* [RECORDS TO PROCESS]:
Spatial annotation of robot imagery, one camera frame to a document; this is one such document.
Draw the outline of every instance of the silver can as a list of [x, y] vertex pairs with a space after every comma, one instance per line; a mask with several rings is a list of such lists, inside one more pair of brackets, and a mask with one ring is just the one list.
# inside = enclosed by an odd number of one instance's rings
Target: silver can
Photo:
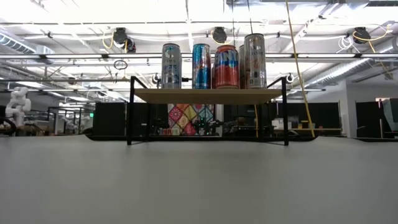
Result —
[[240, 89], [246, 88], [246, 71], [244, 69], [244, 45], [239, 47], [239, 81], [240, 81]]
[[165, 44], [162, 49], [162, 88], [181, 88], [182, 58], [180, 46]]
[[246, 88], [267, 88], [266, 51], [262, 34], [244, 38]]

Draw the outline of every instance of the shelf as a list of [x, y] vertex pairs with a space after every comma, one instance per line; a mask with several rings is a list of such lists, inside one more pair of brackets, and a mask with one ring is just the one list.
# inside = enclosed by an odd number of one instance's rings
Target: shelf
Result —
[[135, 95], [147, 103], [190, 103], [222, 105], [258, 105], [282, 95], [281, 90], [192, 90], [135, 89]]

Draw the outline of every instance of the white robot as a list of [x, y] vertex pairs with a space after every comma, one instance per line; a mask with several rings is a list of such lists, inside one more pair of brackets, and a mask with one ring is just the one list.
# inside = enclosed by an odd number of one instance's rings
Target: white robot
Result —
[[10, 118], [17, 127], [24, 125], [25, 112], [30, 111], [32, 103], [26, 98], [26, 87], [15, 87], [11, 92], [11, 100], [6, 106], [6, 117]]
[[64, 122], [66, 122], [67, 129], [72, 129], [72, 130], [77, 129], [77, 125], [74, 125], [74, 124], [73, 124], [73, 121], [69, 120], [67, 117], [62, 116], [61, 120], [63, 120]]

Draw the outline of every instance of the colorful geometric pattern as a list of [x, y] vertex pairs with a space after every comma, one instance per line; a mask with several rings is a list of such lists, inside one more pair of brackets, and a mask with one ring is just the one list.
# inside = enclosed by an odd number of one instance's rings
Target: colorful geometric pattern
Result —
[[197, 133], [193, 124], [201, 117], [205, 117], [206, 121], [213, 120], [213, 108], [214, 105], [168, 105], [169, 127], [172, 129], [180, 128], [180, 135], [204, 135], [203, 130]]

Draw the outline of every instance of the blue can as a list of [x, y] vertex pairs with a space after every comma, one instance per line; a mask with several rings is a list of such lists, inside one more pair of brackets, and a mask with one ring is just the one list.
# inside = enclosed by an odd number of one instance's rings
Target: blue can
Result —
[[195, 44], [192, 52], [192, 88], [211, 89], [210, 46]]

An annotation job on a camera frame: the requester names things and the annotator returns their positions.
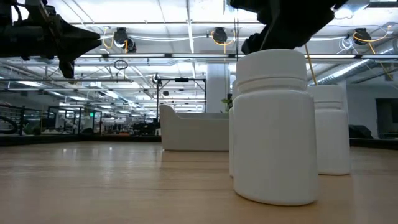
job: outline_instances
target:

* [YOUR TASK]:
If a line comes after the one containing "Draw the outline of every instance of the silver", leave it out; set down every line of the data before it, and that line itself, exactly.

* [SOLUTION]:
Spatial annotation of robot imagery, one camera frame to a document; this is one such document.
Draw the outline of every instance of the silver can as a list of [x, y] vertex pairs with a space after every comma, one instance per line; a mask with several rings is a list of such lists, inside one more pair of brackets, and a mask with one ring is just the one list.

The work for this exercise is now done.